Não tinha grandes expectativas. Por mais que tivesse muitas experiências e a sua intuição fosse inacreditável, não poderia descobrir tudo somente com ela, até porque nada era mais incerto do que intuição. Acima de tudo, gente daquela índole nunca faria algo que pudesse levantar suspeitas.
“Não dá para evitar. Se eu não conseguir encontrá-lo, tenho que fazer ele sair. Já tenho algo bom em mente.”

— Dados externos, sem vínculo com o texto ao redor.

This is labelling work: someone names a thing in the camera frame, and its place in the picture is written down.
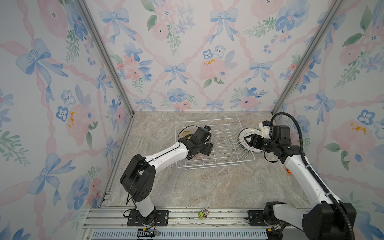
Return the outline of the white plate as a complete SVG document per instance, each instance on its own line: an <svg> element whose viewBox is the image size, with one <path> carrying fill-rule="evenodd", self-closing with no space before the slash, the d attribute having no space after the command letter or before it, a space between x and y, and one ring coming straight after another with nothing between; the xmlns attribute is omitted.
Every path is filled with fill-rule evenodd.
<svg viewBox="0 0 384 240"><path fill-rule="evenodd" d="M239 134L239 142L245 150L252 152L252 153L255 153L255 154L261 154L263 152L262 150L256 149L256 148L251 147L249 145L251 138L252 138L252 135L260 135L261 136L262 132L259 129L255 129L255 128L243 129Z"/></svg>

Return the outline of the yellow glass cup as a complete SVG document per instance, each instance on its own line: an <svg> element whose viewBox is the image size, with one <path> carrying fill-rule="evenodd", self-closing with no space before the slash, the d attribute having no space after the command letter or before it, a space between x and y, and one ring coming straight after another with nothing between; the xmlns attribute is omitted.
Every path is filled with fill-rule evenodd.
<svg viewBox="0 0 384 240"><path fill-rule="evenodd" d="M191 136L193 135L193 133L189 130L182 130L180 133L179 133L179 138L187 138L189 139Z"/></svg>

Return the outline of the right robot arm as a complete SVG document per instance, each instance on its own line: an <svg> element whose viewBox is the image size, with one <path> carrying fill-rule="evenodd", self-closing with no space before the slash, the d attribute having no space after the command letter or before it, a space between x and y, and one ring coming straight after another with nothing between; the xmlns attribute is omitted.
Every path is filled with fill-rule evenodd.
<svg viewBox="0 0 384 240"><path fill-rule="evenodd" d="M353 240L357 211L344 203L325 184L309 164L299 145L292 145L288 126L269 126L242 130L239 140L251 152L272 153L293 174L306 194L311 209L302 211L283 202L266 203L261 220L272 226L271 233L282 237L283 230L295 227L309 240Z"/></svg>

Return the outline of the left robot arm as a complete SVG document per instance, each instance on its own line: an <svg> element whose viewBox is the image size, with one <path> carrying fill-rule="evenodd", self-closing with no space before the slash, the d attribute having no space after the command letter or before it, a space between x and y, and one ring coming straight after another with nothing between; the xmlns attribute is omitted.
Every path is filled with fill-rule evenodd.
<svg viewBox="0 0 384 240"><path fill-rule="evenodd" d="M156 208L149 194L156 173L178 161L191 160L198 154L209 156L213 149L213 144L209 142L211 136L211 127L197 127L195 133L179 138L175 144L159 153L145 157L140 154L133 156L120 183L133 200L140 217L146 220L155 215Z"/></svg>

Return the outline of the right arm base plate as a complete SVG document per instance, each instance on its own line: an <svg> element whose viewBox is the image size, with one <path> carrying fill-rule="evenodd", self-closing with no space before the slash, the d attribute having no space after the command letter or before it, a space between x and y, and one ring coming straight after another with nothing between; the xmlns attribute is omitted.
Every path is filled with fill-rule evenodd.
<svg viewBox="0 0 384 240"><path fill-rule="evenodd" d="M248 211L248 217L246 223L251 227L266 227L268 224L265 222L265 211L262 210L250 210Z"/></svg>

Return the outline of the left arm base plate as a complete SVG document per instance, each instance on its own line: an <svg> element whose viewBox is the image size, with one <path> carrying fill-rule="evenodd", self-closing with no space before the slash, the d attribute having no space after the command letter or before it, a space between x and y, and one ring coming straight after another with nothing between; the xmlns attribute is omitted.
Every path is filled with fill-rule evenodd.
<svg viewBox="0 0 384 240"><path fill-rule="evenodd" d="M143 217L138 210L130 211L127 216L128 227L166 227L169 222L168 210L154 210L147 217Z"/></svg>

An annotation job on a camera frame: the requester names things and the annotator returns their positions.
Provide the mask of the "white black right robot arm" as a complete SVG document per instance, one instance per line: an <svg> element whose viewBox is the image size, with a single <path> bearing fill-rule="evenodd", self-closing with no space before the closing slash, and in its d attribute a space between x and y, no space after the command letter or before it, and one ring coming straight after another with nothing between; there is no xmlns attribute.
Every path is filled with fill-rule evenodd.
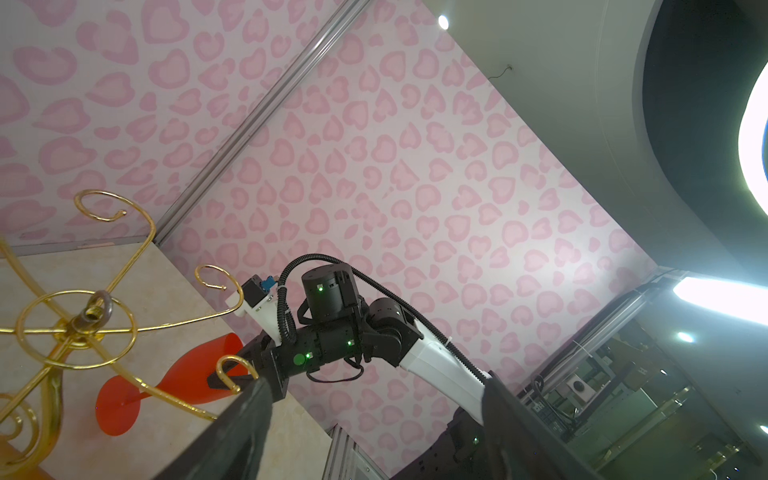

Ele sabia a cura para ígram. Antes de regredir, todos os médicos, magos, sacerdotes e outros intelectuais trabalharam juntos para parar a pandemia. Durante esse tempo, uma das doenças que trataram com sucesso foi ígram.
“Já que Joaquim estava interessado, também peguei uma informação ou outra. Não acredito que isso esteja me ajudando agora.”
Talvez os incidentes recentes fizeram Joaquim se interessar por coisas… bizarras.
“Visto que não tem uma cura para ígram atualmente, se eu fizer uma, Fest poderá mostrar interesse e tente contato comigo. E vou poder ganhar a confiança de Joaquim ao mesmo tempo.”
A primeira coisa que precisava fazer era mostrar que sabia uma cura. E assim fez a sua jogada.